On the other hand, as an unmethodical body of knowledge, as an interest, anthropology is plainly one of the oldest of the sisterhood of sciences. How could it well be otherwise than that men were at least as much interested in each other as in the stars and mountains and plants and animals? Every savage is a bit of an ethnologist about neighboring tribes and knows a legend of the origin of mankind. Herodotus, the “father of history,” devoted half of his nine books to pure ethnology, and Lucretius, a few centuries later, tried to solve by philosophical deduction and poetical imagination many of the same problems that modern anthropology is more cautiously attacking with the methods of science. In neither chemistry nor geology nor biology was so serious an interest developed as in anthropology, until nearly two thousand years after these ancients.

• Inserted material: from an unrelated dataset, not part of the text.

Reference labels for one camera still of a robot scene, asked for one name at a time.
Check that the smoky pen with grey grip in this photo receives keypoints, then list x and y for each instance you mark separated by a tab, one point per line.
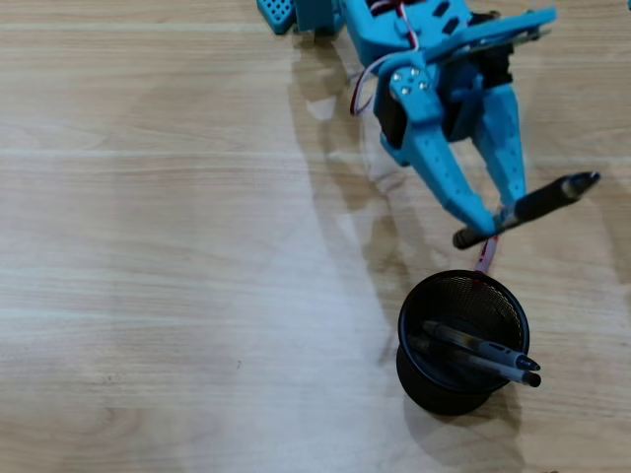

In the pages that follow, the central anthropological problems that concern the relations of the organic and cultural factors in man will be defined and solutions offered to the degree that they seem to have been validly determined. On each side of this goal, however, stretches an array of more or less authenticated formulations, of which some of the more important will be reviewed. On the side of the organic, consideration will tend largely to matters of fact; in the sphere of culture, processes can here and there be illustrated; in accord with the fact that anthropology rests upon biological and underlies purely historical science.
CHAPTER II
FOSSIL MAN
[7.] The “Missing Link.”—[8.] Family tree of the Primates.—[9.] Geological and glacial time.—[10.] Place of man’s origin and development.—[11.] Pithecanthropus.—[12.] Heidelberg man.—[13.] The Piltdown form.—[14.] Neandertal man.—[15.] Rhodesian man.—[16.] The Cro-Magnon race.—[17.] The Brünn race.—[18.] The Grimaldi race: Neolithic races.—[19.] The metric expression of human evolution.
7. The “Missing Link”
No modern zoölogist has the least doubt as to the general fact of organic evolution. Consequently anthropologists take as their starting point the belief in the derivation of man from some other animal form. There is also no question as to where in a general way man’s ancestry is to be sought. He is a mammal closely allied to the other mammals, and therefore has sprung from some mammalian type. His origin can be specified even more accurately. The mammals fall into a number of fairly distinct groups, such as the Carnivores or flesh-eating animals, the Ungulates or hoofed animals, the Rodents or gnawing animals, the Cetaceans or whales, and several others. The highest of these mammalian groups, as usually reckoned, is the Primate or “first” order of the animal kingdom. This Primate group includes the various monkeys and apes and man. The ancestors of the human race are therefore to be sought somewhere in the order of Primates, past or present.
The popular but inaccurate expression of this scientific conviction is that “man is descended from the monkeys,” but that a link has been lost in the chain of descent: the famous “missing link.” In a loose way this statement reflects modern scientific opinion; but it certainly is partly erroneous. Probably not a single authority maintains to-day that man is descended from any species of monkey now living. What students during the past sixty years have more and more come to be convinced of, was already foreshadowed by Darwin: namely that man and the apes are both descended from a common ancestor. This common ancestor may be described as a primitive Primate, who differed in a good many details both from the monkeys and from man, and who has probably long since become extinct.
Fig. 1. Erroneous (left) and more valid (right) representation of the descent of man.